= Task directions =
Transcribe the listing below in its entirety.

= Given data =

+===+

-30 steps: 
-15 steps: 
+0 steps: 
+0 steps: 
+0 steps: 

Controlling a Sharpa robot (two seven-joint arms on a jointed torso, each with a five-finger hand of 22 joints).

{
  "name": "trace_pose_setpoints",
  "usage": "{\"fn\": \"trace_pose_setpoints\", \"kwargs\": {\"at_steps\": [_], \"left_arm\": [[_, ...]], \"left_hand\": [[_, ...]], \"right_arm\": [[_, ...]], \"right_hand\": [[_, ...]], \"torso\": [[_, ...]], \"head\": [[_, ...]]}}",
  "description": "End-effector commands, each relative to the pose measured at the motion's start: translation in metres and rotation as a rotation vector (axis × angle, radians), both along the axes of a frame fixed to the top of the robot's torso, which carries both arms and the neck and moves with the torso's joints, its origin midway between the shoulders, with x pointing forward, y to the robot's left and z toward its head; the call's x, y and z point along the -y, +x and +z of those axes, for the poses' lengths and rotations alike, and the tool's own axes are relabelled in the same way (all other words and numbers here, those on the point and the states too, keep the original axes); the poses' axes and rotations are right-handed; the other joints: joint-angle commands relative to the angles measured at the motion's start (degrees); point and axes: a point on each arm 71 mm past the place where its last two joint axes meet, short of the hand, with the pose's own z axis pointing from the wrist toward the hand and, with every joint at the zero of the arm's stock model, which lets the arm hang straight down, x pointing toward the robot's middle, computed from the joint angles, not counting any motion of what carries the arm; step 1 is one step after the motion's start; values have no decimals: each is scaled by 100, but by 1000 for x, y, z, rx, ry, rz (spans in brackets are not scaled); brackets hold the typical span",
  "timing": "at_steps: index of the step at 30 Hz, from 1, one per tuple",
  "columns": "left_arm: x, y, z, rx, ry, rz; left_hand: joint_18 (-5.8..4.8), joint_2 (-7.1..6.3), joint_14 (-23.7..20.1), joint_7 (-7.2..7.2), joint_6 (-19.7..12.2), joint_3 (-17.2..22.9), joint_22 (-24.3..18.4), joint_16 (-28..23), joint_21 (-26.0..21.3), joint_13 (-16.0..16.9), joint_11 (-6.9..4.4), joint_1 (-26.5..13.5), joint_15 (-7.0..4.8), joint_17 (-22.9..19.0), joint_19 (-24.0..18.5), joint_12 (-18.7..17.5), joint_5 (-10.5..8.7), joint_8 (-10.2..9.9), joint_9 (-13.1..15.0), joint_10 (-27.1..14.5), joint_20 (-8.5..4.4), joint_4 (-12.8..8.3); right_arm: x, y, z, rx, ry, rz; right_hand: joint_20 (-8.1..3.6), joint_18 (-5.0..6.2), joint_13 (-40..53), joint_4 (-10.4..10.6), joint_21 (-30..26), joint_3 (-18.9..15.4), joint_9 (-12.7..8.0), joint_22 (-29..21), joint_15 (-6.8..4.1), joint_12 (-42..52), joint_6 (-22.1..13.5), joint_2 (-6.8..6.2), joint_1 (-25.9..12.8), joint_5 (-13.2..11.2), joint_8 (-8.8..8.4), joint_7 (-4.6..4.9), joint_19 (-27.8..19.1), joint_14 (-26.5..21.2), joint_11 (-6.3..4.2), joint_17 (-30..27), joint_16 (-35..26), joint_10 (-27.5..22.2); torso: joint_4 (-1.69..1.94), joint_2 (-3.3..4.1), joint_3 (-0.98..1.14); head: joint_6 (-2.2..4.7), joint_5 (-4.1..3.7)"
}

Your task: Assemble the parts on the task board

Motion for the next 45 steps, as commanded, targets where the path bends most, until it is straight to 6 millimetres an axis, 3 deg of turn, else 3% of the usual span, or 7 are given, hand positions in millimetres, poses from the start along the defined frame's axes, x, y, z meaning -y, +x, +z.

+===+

= Answer box =
-30 steps: 
-15 steps: 
+0 steps: 
+0 steps: 
+0 steps: 

Controlling a Sharpa robot (two seven-joint arms on a jointed torso, each with a five-finger hand of 22 joints).

{
  "name": "trace_pose_setpoints",
  "usage": "{\"fn\": \"trace_pose_setpoints\", \"kwargs\": {\"at_steps\": [_], \"left_arm\": [[_, ...]], \"left_hand\": [[_, ...]], \"right_arm\": [[_, ...]], \"right_hand\": [[_, ...]], \"torso\": [[_, ...]], \"head\": [[_, ...]]}}",
  "description": "End-effector commands, each relative to the pose measured at the motion's start: translation in metres and rotation as a rotation vector (axis × angle, radians), both along the axes of a frame fixed to the top of the robot's torso, which carries both arms and the neck and moves with the torso's joints, its origin midway between the shoulders, with x pointing forward, y to the robot's left and z toward its head; the call's x, y and z point along the -y, +x and +z of those axes, for the poses' lengths and rotations alike, and the tool's own axes are relabelled in the same way (all other words and numbers here, those on the point and the states too, keep the original axes); the poses' axes and rotations are right-handed; the other joints: joint-angle commands relative to the angles measured at the motion's start (degrees); point and axes: a point on each arm 71 mm past the place where its last two joint axes meet, short of the hand, with the pose's own z axis pointing from the wrist toward the hand and, with every joint at the zero of the arm's stock model, which lets the arm hang straight down, x pointing toward the robot's middle, computed from the joint angles, not counting any motion of what carries the arm; step 1 is one step after the motion's start; values have no decimals: each is scaled by 100, but by 1000 for x, y, z, rx, ry, rz (spans in brackets are not scaled); brackets hold the typical span",
  "timing": "at_steps: index of the step at 30 Hz, from 1, one per tuple",
  "columns": "left_arm: x, y, z, rx, ry, rz; left_hand: joint_18 (-5.8..4.8), joint_2 (-7.1..6.3), joint_14 (-23.7..20.1), joint_7 (-7.2..7.2), joint_6 (-19.7..12.2), joint_3 (-17.2..22.9), joint_22 (-24.3..18.4), joint_16 (-28..23), joint_21 (-26.0..21.3), joint_13 (-16.0..16.9), joint_11 (-6.9..4.4), joint_1 (-26.5..13.5), joint_15 (-7.0..4.8), joint_17 (-22.9..19.0), joint_19 (-24.0..18.5), joint_12 (-18.7..17.5), joint_5 (-10.5..8.7), joint_8 (-10.2..9.9), joint_9 (-13.1..15.0), joint_10 (-27.1..14.5), joint_20 (-8.5..4.4), joint_4 (-12.8..8.3); right_arm: x, y, z, rx, ry, rz; right_hand: joint_20 (-8.1..3.6), joint_18 (-5.0..6.2), joint_13 (-40..53), joint_4 (-10.4..10.6), joint_21 (-30..26), joint_3 (-18.9..15.4), joint_9 (-12.7..8.0), joint_22 (-29..21), joint_15 (-6.8..4.1), joint_12 (-42..52), joint_6 (-22.1..13.5), joint_2 (-6.8..6.2), joint_1 (-25.9..12.8), joint_5 (-13.2..11.2), joint_8 (-8.8..8.4), joint_7 (-4.6..4.9), joint_19 (-27.8..19.1), joint_14 (-26.5..21.2), joint_11 (-6.3..4.2), joint_17 (-30..27), joint_16 (-35..26), joint_10 (-27.5..22.2); torso: joint_4 (-1.69..1.94), joint_2 (-3.3..4.1), joint_3 (-0.98..1.14); head: joint_6 (-2.2..4.7), joint_5 (-4.1..3.7)"
}

Your task: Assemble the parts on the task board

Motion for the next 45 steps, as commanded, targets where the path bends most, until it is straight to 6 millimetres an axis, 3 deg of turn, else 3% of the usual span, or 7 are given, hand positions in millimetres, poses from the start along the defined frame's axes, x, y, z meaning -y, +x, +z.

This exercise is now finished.